*TASK TO COMPLETE*. Since only part of the records is wanted, repeat exactly the lines from the one containing "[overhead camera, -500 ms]" through the last line, both included.

Dataset entries
___

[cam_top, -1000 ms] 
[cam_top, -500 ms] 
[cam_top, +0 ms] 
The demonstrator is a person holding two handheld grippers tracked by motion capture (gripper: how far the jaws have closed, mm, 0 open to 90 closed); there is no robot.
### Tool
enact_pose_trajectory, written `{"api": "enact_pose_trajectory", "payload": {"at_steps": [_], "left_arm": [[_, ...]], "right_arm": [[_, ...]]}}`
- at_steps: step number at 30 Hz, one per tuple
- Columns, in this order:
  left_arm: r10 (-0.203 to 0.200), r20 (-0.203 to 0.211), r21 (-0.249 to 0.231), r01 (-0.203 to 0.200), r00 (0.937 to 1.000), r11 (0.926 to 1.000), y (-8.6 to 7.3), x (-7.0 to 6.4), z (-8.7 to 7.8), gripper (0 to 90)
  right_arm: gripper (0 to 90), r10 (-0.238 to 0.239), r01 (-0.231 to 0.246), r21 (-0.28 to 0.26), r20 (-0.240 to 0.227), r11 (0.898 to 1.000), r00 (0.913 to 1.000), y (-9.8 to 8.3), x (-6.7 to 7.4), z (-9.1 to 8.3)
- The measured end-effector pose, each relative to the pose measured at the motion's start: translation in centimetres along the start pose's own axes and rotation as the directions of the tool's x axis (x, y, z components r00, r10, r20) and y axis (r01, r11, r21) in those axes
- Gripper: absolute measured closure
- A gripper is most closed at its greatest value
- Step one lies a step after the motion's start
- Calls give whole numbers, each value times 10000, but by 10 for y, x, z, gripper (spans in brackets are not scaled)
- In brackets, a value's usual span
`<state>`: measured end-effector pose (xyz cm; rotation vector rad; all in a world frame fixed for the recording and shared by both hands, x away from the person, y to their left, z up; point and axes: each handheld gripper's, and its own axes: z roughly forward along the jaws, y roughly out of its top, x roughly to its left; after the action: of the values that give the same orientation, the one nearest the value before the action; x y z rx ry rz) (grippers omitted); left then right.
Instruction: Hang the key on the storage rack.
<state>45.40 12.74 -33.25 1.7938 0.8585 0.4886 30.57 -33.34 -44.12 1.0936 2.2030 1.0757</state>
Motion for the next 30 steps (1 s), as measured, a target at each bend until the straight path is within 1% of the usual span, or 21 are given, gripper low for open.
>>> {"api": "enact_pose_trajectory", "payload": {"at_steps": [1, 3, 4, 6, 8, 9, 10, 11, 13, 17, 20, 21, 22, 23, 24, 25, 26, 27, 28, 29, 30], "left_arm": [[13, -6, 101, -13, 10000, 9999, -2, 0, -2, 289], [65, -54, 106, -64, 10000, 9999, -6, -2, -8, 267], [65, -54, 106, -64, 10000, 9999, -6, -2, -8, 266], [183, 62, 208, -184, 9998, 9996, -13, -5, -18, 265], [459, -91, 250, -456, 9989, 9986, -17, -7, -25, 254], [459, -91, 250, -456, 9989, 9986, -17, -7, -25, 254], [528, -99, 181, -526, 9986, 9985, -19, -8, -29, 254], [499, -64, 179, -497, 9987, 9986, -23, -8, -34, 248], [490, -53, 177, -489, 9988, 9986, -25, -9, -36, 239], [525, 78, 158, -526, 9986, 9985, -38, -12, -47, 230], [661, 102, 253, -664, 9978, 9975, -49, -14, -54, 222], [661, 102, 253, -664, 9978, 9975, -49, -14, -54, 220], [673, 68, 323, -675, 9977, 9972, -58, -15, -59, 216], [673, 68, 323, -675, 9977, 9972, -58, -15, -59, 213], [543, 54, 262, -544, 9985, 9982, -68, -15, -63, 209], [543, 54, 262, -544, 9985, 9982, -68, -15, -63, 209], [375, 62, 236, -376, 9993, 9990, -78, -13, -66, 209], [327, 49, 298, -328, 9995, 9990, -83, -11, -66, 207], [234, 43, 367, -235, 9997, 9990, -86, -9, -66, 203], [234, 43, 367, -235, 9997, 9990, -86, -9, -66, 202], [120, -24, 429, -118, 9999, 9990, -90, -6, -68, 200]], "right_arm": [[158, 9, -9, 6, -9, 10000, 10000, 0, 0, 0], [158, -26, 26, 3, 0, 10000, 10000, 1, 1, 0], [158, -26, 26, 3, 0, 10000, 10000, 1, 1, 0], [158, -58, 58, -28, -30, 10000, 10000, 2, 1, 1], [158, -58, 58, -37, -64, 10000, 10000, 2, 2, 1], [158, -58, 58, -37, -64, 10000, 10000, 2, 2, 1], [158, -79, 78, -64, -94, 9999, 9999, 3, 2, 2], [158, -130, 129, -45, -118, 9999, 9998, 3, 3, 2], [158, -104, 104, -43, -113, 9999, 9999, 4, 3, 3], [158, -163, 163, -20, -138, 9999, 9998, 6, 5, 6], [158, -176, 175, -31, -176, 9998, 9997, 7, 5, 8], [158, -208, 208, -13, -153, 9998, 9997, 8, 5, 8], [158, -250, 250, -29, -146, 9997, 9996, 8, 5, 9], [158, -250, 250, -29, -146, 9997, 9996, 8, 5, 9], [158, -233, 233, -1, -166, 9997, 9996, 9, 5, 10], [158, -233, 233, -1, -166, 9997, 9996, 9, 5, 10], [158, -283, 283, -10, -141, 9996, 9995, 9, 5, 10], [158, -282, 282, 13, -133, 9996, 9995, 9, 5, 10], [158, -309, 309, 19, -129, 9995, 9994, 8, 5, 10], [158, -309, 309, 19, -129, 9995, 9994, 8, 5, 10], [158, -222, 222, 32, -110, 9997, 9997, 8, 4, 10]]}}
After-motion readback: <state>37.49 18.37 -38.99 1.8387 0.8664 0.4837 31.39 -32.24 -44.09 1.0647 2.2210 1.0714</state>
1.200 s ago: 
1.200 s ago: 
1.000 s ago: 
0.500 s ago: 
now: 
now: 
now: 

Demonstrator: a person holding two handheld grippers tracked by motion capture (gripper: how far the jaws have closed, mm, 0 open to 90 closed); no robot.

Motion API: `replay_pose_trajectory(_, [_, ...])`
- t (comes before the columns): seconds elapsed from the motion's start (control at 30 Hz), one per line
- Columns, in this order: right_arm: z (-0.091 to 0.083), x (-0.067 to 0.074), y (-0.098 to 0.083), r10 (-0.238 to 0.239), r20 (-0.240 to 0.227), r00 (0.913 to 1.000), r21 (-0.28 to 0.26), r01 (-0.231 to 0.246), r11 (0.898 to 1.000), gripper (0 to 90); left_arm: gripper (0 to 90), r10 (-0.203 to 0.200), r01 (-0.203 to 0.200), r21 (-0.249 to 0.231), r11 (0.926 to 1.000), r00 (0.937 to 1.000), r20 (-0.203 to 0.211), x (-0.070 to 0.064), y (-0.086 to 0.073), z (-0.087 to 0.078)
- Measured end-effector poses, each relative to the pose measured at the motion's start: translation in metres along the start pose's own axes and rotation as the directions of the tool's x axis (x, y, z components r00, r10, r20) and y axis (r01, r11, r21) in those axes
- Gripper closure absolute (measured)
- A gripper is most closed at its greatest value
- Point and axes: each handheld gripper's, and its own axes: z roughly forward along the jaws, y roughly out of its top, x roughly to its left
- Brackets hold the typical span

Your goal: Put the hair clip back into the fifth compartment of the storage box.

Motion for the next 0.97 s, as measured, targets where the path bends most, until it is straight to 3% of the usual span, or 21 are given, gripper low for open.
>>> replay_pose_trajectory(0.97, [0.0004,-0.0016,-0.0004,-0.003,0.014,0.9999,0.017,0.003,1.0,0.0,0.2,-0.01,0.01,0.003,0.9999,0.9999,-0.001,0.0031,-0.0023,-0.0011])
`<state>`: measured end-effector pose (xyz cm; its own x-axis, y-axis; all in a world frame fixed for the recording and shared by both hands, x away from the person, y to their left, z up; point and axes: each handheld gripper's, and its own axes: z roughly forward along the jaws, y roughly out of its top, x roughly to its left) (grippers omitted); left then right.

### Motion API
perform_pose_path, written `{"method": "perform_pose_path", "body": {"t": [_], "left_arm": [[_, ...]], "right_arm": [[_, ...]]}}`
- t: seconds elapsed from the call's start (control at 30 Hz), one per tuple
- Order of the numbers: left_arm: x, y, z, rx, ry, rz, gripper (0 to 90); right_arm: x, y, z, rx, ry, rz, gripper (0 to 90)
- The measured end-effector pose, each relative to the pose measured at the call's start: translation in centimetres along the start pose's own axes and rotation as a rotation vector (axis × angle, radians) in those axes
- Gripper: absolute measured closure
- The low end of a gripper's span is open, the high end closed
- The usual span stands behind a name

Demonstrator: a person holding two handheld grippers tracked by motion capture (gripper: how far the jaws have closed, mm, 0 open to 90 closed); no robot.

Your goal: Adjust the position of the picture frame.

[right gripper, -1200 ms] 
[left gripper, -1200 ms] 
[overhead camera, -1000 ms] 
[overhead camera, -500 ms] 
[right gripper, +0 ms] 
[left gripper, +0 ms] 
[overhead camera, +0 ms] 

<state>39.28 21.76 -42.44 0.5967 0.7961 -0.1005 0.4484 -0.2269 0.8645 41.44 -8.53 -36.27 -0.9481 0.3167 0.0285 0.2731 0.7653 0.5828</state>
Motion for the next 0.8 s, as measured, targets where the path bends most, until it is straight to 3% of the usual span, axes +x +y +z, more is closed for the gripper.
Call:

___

*SOLUTION TO THIS EXERCISE*.
[overhead camera, -500 ms] 
[right gripper, +0 ms] 
[left gripper, +0 ms] 
[overhead camera, +0 ms] 

<state>39.28 21.76 -42.44 0.5967 0.7961 -0.1005 0.4484 -0.2269 0.8645 41.44 -8.53 -36.27 -0.9481 0.3167 0.0285 0.2731 0.7653 0.5828</state>
Motion for the next 0.8 s, as measured, targets where the path bends most, until it is straight to 3% of the usual span, axes +x +y +z, more is closed for the gripper.
Call:

No more output remains.